Benham Rise lies 135 nautical miles east of Aurora, near the Philippine Trench. The United Nations declared it part of Philippine territory in 2012.

Both Recto Bank and Benham Rise are thought to be rich in minerals, natural gas and oil — not to mention marine life.

Lorenzana said the Chinese may have been eyeing Benham Rise as a passage for their submarines.

'Keep protesting'

"The thing here is we should protest," Lorenzana said, referring to notes verbales, a way of diplomatically protesting another country's actions in one's territory.

Read: Philippines exercising diplomatic options over South China Sea issue: DFA

"Because, you know, what happens if we do not protest is we just lose by default what belong to us … They wear us down so that after one generation, Filipinos will get used to their presence and come to accept that they own those," he said in a mix of English and Filipino.

Lorenzana said the government has so far sent Beijing at least a dozen notes verbales — but they ended up being ignored or the allegations they contain, denied.

Second wave

Lorenzana is counting on a "second horizon" in the Armed Forces' modernization program — another wave of weapon and asset acquisitions that he hopes will parallel the 'first horizon," which cost ₱94 billion.

Lorenzana is hoping for a new budget of around ₱100 billion.

He said if the Philippines is to ever get out of being bullied by larger countries, it needs to achieve a credible defense posture. That means enough planes, ships, tanks and guns to "bloody the nose" of any intruder.

He said of China, "We cannot drive them away; we do not have the armaments or the might to dislodge them from those areas. But we keep on protesting."

Destabilization?

The DND is also busy fighting Communist insurgents and helping out the Philippine Drug Enforcement Agency and the Philippine National Police carry out the government's "war on drugs."

Lorenzana said he hopes peace talks between the reds and the government would resume soon, to end the bloodshed on both sides.

Read: Death toll in AFP-NPA clashes rises to 26 amid botched peace talks

As for the anti-drug campaign, he promised the military will not do the "knocking and pleading" with drug suspects and leave that to PDEA and the PNP.

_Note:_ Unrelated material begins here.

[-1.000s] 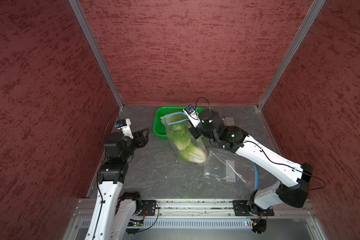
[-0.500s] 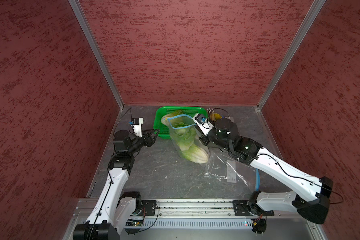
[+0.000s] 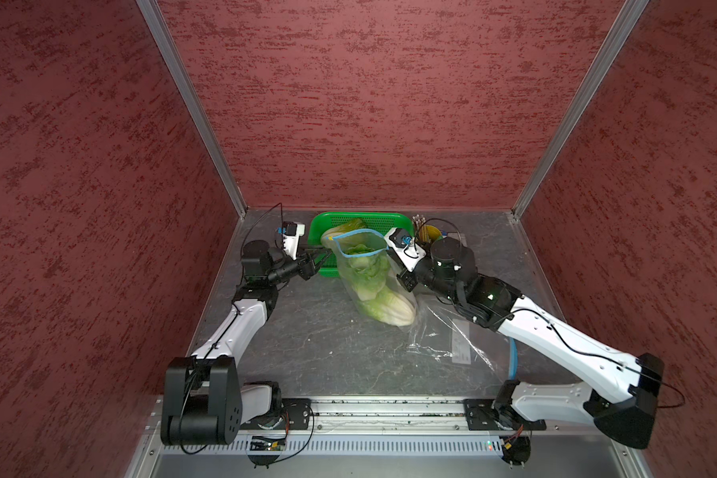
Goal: Put the chinese cabbages into a zipper bag and zip it
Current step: Zip the zipper on the zipper food storage bag.
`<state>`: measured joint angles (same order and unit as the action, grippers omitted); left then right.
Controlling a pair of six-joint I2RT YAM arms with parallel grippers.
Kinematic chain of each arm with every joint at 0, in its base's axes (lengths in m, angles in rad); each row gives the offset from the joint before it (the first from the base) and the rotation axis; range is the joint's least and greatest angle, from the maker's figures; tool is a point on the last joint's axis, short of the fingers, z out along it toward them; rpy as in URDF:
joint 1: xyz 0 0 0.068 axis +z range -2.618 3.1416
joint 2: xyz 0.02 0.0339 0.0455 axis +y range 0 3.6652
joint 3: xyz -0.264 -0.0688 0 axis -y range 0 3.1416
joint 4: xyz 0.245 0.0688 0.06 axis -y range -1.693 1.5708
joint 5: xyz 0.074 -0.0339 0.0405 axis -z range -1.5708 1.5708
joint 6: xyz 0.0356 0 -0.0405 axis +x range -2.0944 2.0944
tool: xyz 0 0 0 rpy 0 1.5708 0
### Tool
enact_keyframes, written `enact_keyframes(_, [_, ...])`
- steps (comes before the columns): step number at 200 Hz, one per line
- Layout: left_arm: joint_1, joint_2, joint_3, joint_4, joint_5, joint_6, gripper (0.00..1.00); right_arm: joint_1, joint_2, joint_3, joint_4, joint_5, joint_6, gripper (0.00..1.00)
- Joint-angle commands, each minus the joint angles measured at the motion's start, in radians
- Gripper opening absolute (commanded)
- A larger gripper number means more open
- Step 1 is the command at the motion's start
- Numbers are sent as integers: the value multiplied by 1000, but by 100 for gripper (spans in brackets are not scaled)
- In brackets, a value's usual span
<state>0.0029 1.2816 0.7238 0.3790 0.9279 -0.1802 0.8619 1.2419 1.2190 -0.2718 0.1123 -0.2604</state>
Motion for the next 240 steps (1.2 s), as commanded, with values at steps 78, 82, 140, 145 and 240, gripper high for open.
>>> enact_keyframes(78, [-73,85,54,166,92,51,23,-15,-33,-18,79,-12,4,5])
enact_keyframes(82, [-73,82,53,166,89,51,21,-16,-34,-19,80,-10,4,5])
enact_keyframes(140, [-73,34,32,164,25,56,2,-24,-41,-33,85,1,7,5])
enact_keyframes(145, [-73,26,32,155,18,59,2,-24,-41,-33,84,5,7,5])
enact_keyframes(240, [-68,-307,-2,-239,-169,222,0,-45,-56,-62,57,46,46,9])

Related: PNP relaunches 'less bloody' Oplan Tokhang

When asked if there is credence to rumors of a destabilization plot against the Duterte administration, whether from drug lords or other enemies of the government, Lorenzana said there are none.

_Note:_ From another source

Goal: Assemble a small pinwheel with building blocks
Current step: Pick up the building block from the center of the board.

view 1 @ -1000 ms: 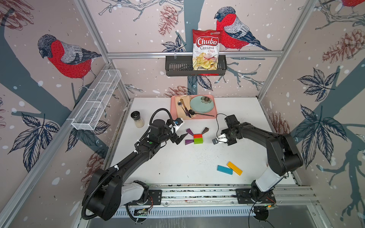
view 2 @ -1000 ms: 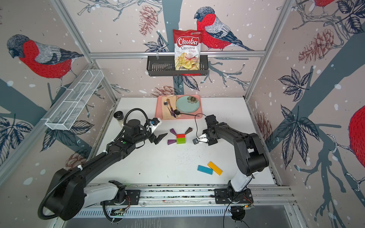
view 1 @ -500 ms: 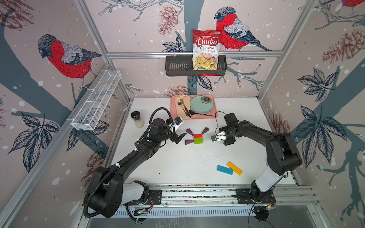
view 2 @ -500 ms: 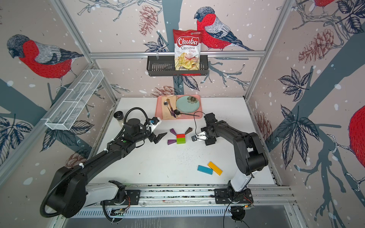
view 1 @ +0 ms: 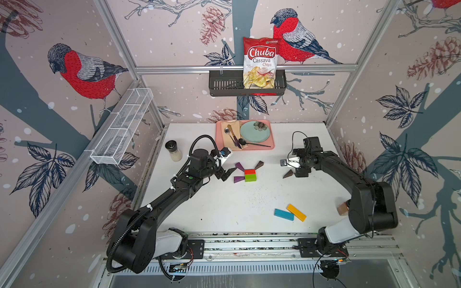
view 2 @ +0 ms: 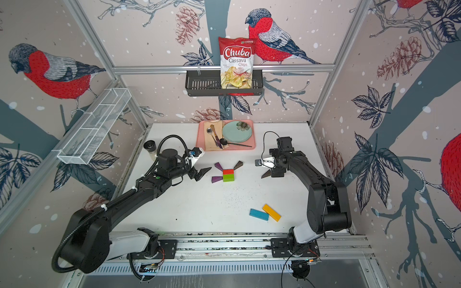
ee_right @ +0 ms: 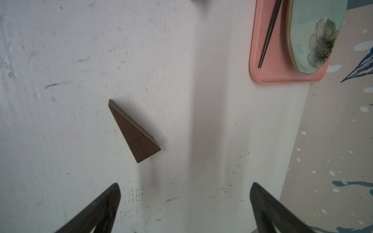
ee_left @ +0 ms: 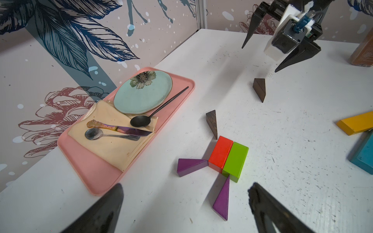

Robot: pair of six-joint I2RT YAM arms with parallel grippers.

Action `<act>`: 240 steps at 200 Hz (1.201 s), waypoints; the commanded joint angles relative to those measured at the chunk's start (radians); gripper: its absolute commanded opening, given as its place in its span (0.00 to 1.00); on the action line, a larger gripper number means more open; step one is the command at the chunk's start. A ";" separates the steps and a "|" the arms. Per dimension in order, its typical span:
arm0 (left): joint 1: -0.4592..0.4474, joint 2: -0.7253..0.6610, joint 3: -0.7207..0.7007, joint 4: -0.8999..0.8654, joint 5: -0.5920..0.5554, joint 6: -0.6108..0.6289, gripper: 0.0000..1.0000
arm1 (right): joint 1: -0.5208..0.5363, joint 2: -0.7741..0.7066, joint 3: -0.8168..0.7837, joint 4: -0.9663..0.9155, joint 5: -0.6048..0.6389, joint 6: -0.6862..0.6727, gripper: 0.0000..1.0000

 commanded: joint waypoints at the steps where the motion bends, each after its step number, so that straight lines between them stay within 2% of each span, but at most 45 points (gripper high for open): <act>1: 0.002 0.006 0.028 -0.032 0.028 0.029 0.96 | 0.000 -0.007 -0.047 -0.008 -0.003 0.006 1.00; 29: 0.002 -0.003 0.038 -0.059 0.017 0.042 0.96 | 0.005 -0.011 -0.097 -0.001 0.022 -0.028 0.78; 48: 0.002 -0.017 0.027 -0.062 0.014 0.042 0.96 | -0.003 -0.012 -0.114 0.040 0.012 -0.031 0.73; 73: 0.002 -0.031 0.008 -0.055 0.014 0.027 0.95 | -0.006 0.007 -0.121 0.125 0.017 -0.001 0.57; 158: 0.002 -0.066 -0.022 -0.048 0.003 0.007 0.96 | -0.014 0.089 -0.060 0.070 -0.080 -0.042 0.48; 193: 0.002 -0.057 -0.013 -0.047 0.005 0.011 0.95 | -0.006 0.108 -0.055 0.050 -0.073 -0.056 0.42; 230: 0.002 -0.058 -0.018 -0.050 0.002 0.012 0.95 | -0.005 0.116 -0.057 0.045 -0.073 -0.058 0.42; 240: 0.002 -0.058 -0.019 -0.051 0.002 0.013 0.95 | -0.004 0.121 -0.049 0.038 -0.073 -0.056 0.37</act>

Related: Andanar: Alleged $1000 media bribe part of plot to oust Duterte

"Destabilization? It always comes out in the papers and when I am asked, sabi ko, we do not have that information in the Armed Forces. There's zero, actually," he said. "Now, sometimes, there are violent reactions to criticism of the President. Criticism of the President is not destabilization."

Lorenzana added that public officials like himself must learn to live with criticism — and use it as a gauge of how well they are doing.